2009-11-21

Goodbye MIA team

I can't simply put up any longer with all the shit thrown on the face being unable to do punish such bad behavior. There are just so many other things that increase my anger (like, for example, "WTH is python2.6 still not in unstable?!") that I don't need another one.

For sure, I don't advocate or encourage anyone to join the MIA team, and I'm speaking with a lot of experience... There is a proposal, from zack, to restructure how MIA works (another bright example of collaboration...): when will it be implemented? nobody knows. will it help? I don't think so (much).

My work (MIA work in general) was almost invisible, like invisible were all the harsh and aggressive replies I got. The nice part is that those replies came from people with the worst situation. Something like:
  • me: "this package has no uploads since 2005", reply: "this package has no upstream release since 1983" - 1. probably is to remove? 2. what about all the bugs filed against the *Debian* package? 3. what about the gazillion of lintian errors and warnings on that package? 4. MIA doesn't contact about only 1 package (so maybe there's something more?)...
  • me: "one of your packages has 4 RC bugs", reply: "it's team maintainer!!" - yeah, so let's pretend that since it's team-maintained 'someone else' (that's never you) will work on it.
and several other non-sense replies doesn't leave anything but a huge frustration in you.

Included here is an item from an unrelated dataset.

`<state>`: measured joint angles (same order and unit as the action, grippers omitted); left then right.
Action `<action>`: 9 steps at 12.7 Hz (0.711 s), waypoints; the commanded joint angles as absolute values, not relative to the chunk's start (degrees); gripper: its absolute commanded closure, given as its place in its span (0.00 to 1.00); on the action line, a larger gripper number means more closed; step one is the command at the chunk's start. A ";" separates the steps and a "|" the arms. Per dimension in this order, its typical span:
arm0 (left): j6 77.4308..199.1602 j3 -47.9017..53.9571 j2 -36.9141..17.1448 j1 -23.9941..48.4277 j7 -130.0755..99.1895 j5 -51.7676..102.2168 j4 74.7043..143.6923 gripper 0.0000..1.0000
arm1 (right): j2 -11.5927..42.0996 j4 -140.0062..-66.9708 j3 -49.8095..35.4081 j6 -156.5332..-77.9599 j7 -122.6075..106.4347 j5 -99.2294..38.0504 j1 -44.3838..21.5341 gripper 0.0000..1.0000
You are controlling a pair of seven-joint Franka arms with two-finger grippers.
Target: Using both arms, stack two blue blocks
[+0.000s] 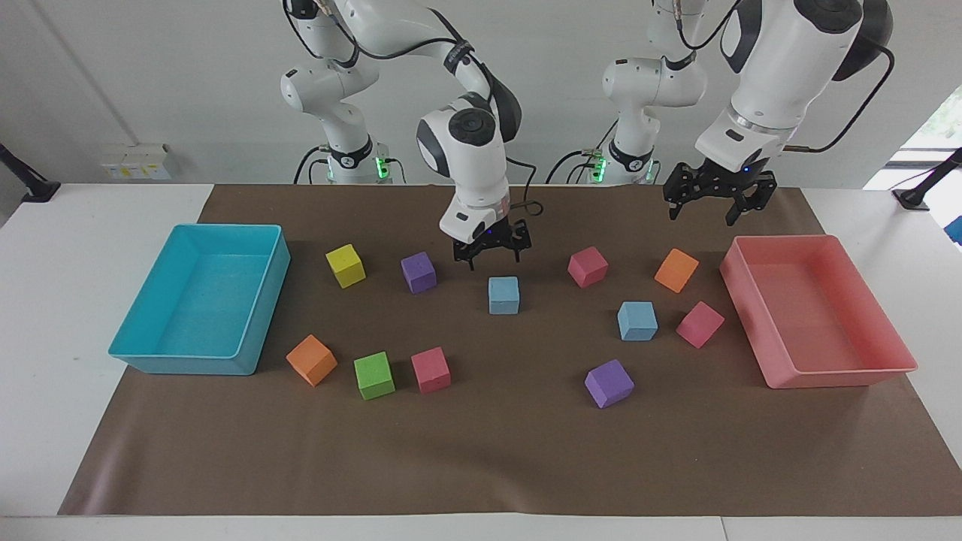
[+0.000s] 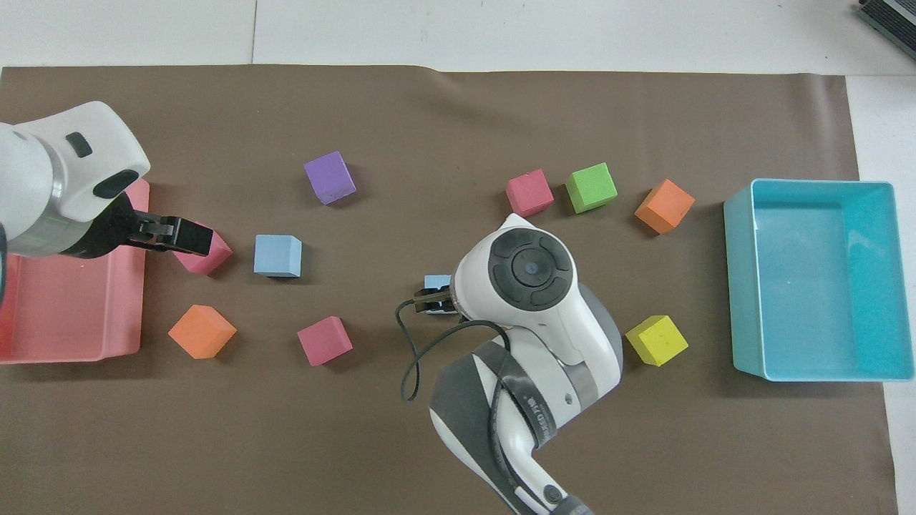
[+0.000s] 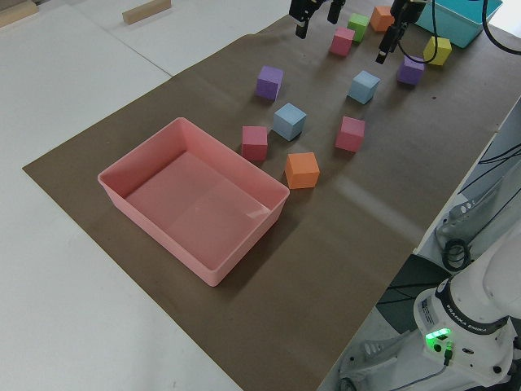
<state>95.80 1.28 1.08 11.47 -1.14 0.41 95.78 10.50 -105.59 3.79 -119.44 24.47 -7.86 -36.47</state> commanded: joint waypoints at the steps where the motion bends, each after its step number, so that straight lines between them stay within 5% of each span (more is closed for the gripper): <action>1: 100.09 0.53 1.76 12.13 -1.49 0.79 100.96 0.00 | 5.19 -108.46 3.17 -116.29 22.33 -9.49 -31.92 0.00; 7: 112.48 0.61 0.79 12.57 -1.76 0.88 110.55 0.00 | 8.95 -110.30 3.25 -123.57 4.78 -31.27 -26.55 0.00; 9: 116.52 0.62 -1.22 12.74 -1.76 0.88 111.97 0.00 | 11.42 -110.39 3.34 -123.93 -3.12 -38.20 -25.15 0.17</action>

And when you got really pissed off, and want to see some sort of reaction on such bad and unmotivated attacks and ask the "People with Powers", what do you got? "sorry, we can't do anything to help you, it's your problem". Something should be done to protect people from fuckheads, make them behave, or else kick them out of the project as far away as we can. But what we got is nothing (and nothing seems to be changing on this side).

Well, now it's not my problem anymore, it's someone else: in perfect Debian-style.